The response should consist of the records, reproduced exactly.

=== Dataset records ===

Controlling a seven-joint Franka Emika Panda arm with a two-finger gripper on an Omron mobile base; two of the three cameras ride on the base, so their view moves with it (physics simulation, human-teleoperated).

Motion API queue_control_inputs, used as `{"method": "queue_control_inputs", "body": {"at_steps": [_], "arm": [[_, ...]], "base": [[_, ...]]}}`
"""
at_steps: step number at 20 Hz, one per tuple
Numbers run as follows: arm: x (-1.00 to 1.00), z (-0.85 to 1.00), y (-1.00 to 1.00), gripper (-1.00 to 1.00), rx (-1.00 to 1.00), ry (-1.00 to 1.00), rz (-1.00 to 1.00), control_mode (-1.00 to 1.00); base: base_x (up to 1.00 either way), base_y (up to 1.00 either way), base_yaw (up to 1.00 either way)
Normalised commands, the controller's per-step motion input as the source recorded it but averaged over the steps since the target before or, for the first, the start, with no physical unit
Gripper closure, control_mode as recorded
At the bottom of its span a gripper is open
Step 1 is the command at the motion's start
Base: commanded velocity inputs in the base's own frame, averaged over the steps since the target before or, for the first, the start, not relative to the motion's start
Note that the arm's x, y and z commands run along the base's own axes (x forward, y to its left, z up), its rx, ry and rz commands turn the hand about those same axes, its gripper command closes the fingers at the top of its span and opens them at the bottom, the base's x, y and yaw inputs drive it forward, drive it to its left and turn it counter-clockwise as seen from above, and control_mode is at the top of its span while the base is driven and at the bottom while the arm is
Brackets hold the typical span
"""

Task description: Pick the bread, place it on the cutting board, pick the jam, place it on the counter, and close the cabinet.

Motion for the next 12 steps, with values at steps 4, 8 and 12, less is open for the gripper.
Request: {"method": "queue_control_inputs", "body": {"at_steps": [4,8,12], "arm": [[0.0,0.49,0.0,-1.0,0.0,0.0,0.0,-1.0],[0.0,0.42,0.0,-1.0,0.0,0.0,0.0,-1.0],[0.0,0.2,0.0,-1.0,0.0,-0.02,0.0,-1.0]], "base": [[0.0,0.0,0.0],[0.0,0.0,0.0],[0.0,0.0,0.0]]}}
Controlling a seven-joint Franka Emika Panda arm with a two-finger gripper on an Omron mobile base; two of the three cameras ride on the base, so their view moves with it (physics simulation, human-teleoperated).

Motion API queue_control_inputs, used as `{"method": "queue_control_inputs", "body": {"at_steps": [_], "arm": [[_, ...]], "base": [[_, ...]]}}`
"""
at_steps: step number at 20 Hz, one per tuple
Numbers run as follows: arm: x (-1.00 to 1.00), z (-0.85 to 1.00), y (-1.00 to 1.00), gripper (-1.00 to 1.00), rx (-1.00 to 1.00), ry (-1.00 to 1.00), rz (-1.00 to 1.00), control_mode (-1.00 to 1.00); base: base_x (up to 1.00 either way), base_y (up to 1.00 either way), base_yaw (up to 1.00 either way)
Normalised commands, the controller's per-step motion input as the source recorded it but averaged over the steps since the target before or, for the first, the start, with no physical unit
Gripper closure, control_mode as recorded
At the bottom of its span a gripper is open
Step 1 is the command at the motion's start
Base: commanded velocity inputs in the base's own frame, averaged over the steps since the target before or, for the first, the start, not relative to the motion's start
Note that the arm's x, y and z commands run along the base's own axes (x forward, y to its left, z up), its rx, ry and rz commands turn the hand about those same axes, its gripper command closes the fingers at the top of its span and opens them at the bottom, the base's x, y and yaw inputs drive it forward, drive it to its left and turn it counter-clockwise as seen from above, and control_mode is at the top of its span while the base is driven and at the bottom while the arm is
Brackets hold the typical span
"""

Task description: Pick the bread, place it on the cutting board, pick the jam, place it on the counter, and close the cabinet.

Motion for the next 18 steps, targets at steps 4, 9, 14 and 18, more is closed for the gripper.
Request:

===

> Answer for the task:
Controlling a seven-joint Franka Emika Panda arm with a two-finger gripper on an Omron mobile base; two of the three cameras ride on the base, so their view moves with it (physics simulation, human-teleoperated).

Motion API queue_control_inputs, used as `{"method": "queue_control_inputs", "body": {"at_steps": [_], "arm": [[_, ...]], "base": [[_, ...]]}}`
"""
at_steps: step number at 20 Hz, one per tuple
Numbers run as follows: arm: x (-1.00 to 1.00), z (-0.85 to 1.00), y (-1.00 to 1.00), gripper (-1.00 to 1.00), rx (-1.00 to 1.00), ry (-1.00 to 1.00), rz (-1.00 to 1.00), control_mode (-1.00 to 1.00); base: base_x (up to 1.00 either way), base_y (up to 1.00 either way), base_yaw (up to 1.00 either way)
Normalised commands, the controller's per-step motion input as the source recorded it but averaged over the steps since the target before or, for the first, the start, with no physical unit
Gripper closure, control_mode as recorded
At the bottom of its span a gripper is open
Step 1 is the command at the motion's start
Base: commanded velocity inputs in the base's own frame, averaged over the steps since the target before or, for the first, the start, not relative to the motion's start
Note that the arm's x, y and z commands run along the base's own axes (x forward, y to its left, z up), its rx, ry and rz commands turn the hand about those same axes, its gripper command closes the fingers at the top of its span and opens them at the bottom, the base's x, y and yaw inputs drive it forward, drive it to its left and turn it counter-clockwise as seen from above, and control_mode is at the top of its span while the base is driven and at the bottom while the arm is
Brackets hold the typical span
"""

Task description: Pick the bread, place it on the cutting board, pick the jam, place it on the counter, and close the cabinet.

Motion for the next 12 steps, with values at steps 4, 8 and 12, less is open for the gripper.
Request: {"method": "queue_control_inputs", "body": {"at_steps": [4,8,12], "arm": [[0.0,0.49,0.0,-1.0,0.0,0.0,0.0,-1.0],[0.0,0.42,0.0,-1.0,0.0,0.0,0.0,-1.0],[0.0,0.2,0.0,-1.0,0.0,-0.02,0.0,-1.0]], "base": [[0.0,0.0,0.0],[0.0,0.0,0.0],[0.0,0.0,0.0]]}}
Controlling a seven-joint Franka Emika Panda arm with a two-finger gripper on an Omron mobile base; two of the three cameras ride on the base, so their view moves with it (physics simulation, human-teleoperated).

Motion API queue_control_inputs, used as `{"method": "queue_control_inputs", "body": {"at_steps": [_], "arm": [[_, ...]], "base": [[_, ...]]}}`
"""
at_steps: step number at 20 Hz, one per tuple
Numbers run as follows: arm: x (-1.00 to 1.00), z (-0.85 to 1.00), y (-1.00 to 1.00), gripper (-1.00 to 1.00), rx (-1.00 to 1.00), ry (-1.00 to 1.00), rz (-1.00 to 1.00), control_mode (-1.00 to 1.00); base: base_x (up to 1.00 either way), base_y (up to 1.00 either way), base_yaw (up to 1.00 either way)
Normalised commands, the controller's per-step motion input as the source recorded it but averaged over the steps since the target before or, for the first, the start, with no physical unit
Gripper closure, control_mode as recorded
At the bottom of its span a gripper is open
Step 1 is the command at the motion's start
Base: commanded velocity inputs in the base's own frame, averaged over the steps since the target before or, for the first, the start, not relative to the motion's start
Note that the arm's x, y and z commands run along the base's own axes (x forward, y to its left, z up), its rx, ry and rz commands turn the hand about those same axes, its gripper command closes the fingers at the top of its span and opens them at the bottom, the base's x, y and yaw inputs drive it forward, drive it to its left and turn it counter-clockwise as seen from above, and control_mode is at the top of its span while the base is driven and at the bottom while the arm is
Brackets hold the typical span
"""

Task description: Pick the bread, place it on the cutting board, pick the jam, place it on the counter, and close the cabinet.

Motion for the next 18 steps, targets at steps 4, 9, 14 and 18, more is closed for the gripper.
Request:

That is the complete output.